Could you output exactly the lines from the one containing "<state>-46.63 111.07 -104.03" through the end of the records below, and nothing more?

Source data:
Start of Block
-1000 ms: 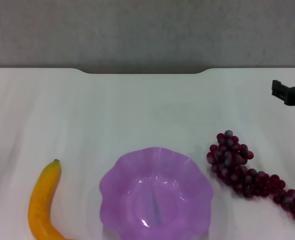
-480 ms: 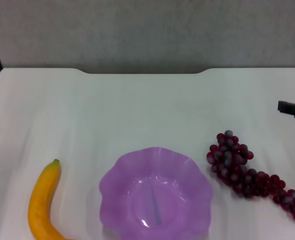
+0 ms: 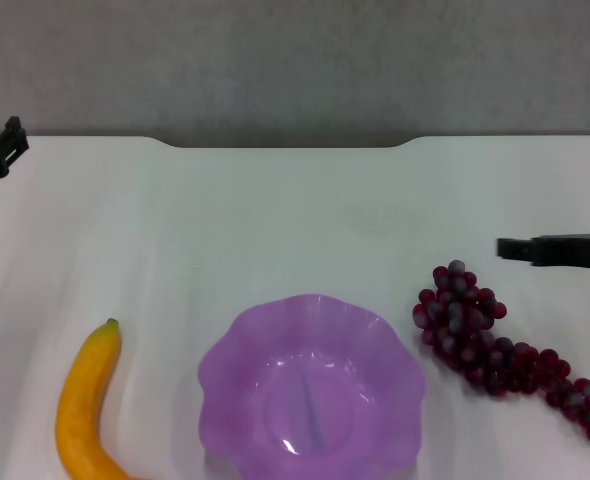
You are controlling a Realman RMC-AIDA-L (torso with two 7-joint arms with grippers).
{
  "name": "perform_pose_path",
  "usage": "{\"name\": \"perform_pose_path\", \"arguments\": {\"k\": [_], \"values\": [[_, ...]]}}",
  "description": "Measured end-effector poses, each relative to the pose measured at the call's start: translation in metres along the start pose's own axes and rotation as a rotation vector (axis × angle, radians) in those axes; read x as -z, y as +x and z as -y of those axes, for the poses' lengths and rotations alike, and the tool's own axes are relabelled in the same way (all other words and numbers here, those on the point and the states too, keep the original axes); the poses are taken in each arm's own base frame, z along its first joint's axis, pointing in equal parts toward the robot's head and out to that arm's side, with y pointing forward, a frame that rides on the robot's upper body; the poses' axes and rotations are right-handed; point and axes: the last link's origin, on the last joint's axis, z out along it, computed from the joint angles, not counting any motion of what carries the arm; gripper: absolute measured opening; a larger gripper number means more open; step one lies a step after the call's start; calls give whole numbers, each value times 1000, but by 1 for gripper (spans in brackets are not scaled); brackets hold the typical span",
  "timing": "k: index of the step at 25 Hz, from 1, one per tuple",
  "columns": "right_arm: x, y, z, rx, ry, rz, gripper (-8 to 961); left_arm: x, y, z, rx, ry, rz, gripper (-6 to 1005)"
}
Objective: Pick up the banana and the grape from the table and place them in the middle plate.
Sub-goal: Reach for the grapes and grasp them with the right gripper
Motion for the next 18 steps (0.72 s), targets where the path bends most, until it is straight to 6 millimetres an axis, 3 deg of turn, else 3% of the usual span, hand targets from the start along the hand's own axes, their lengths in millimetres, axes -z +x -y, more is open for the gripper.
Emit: {"name": "perform_pose_path", "arguments": {"k": [5,18], "values": [[-9,0,-10,8,-37,-18,670,1,-1,0,2,1,3,836],[-28,16,-12,-24,-84,-93,671,-1,2,-2,-3,-6,0,835]]}}
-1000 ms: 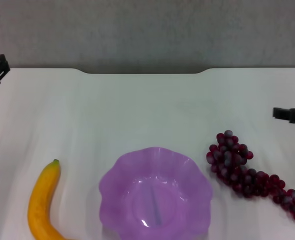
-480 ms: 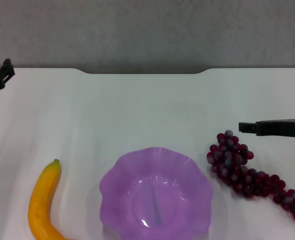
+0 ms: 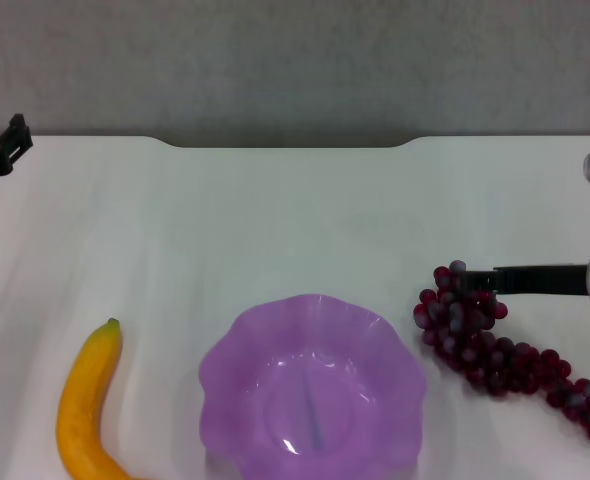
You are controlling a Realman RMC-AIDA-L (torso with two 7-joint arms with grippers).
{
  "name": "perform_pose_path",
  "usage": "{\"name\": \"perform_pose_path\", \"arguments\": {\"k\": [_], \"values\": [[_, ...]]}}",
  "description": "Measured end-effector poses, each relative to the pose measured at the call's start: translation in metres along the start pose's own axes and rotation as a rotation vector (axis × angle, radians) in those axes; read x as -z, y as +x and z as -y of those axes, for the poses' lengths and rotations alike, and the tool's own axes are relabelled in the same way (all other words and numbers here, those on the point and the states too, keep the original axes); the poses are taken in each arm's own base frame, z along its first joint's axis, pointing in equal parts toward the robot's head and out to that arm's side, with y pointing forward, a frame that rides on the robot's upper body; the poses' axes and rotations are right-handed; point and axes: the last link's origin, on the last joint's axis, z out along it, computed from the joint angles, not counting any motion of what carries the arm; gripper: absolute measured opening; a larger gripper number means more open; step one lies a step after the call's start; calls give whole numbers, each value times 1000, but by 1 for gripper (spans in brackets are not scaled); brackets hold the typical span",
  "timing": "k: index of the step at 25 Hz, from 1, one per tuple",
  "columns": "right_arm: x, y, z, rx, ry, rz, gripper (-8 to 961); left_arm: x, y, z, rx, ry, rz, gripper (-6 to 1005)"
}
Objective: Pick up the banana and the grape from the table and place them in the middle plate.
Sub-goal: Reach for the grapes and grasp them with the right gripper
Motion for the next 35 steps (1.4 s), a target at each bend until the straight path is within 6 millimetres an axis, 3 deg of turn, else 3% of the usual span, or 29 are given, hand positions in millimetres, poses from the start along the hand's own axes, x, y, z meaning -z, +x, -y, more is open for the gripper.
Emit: {"name": "perform_pose_path", "arguments": {"k": [14,26,31,35], "values": [[-18,9,9,-10,23,-61,615,-1,2,-1,-1,-2,-3,834],[-20,10,14,-25,45,-58,529,-1,1,-2,-3,-6,-1,833],[-22,13,18,-30,61,-61,379,-1,1,-2,-4,-7,-1,834],[-22,13,18,-28,64,-61,342,-1,0,-2,-4,-7,0,834]]}}
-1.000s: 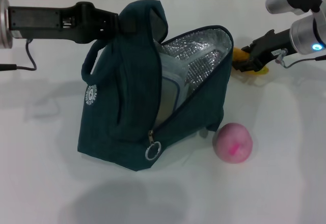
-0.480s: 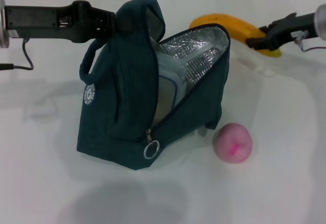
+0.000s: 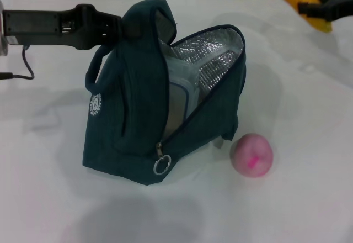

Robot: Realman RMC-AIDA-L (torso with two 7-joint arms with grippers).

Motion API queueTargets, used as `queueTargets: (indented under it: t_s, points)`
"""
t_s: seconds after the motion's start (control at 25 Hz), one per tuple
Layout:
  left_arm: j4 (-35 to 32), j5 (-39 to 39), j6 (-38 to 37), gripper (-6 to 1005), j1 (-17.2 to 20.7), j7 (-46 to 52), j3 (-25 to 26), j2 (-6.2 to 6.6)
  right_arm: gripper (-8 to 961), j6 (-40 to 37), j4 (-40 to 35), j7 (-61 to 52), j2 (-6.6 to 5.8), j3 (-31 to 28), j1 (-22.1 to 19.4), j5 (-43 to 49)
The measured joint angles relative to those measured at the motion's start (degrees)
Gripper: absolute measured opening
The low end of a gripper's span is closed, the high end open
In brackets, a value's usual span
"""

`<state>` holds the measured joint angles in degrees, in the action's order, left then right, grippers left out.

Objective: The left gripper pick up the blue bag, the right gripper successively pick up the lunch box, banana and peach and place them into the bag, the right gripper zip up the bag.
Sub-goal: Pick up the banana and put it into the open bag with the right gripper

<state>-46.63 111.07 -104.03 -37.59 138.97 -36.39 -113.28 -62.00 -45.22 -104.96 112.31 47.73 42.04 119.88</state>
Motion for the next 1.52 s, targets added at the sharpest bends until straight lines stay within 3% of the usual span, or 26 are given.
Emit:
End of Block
Exercise answer:
<state>-46.63 111.07 -104.03 -37.59 138.97 -36.39 -113.28 -62.00 -45.22 -104.96 112.31 47.73 42.04 119.88</state>
Motion for the next 1.52 s, targets added at the sharpest bends until straight lines stay within 3% of the usual span, or 26 are given.
Emit:

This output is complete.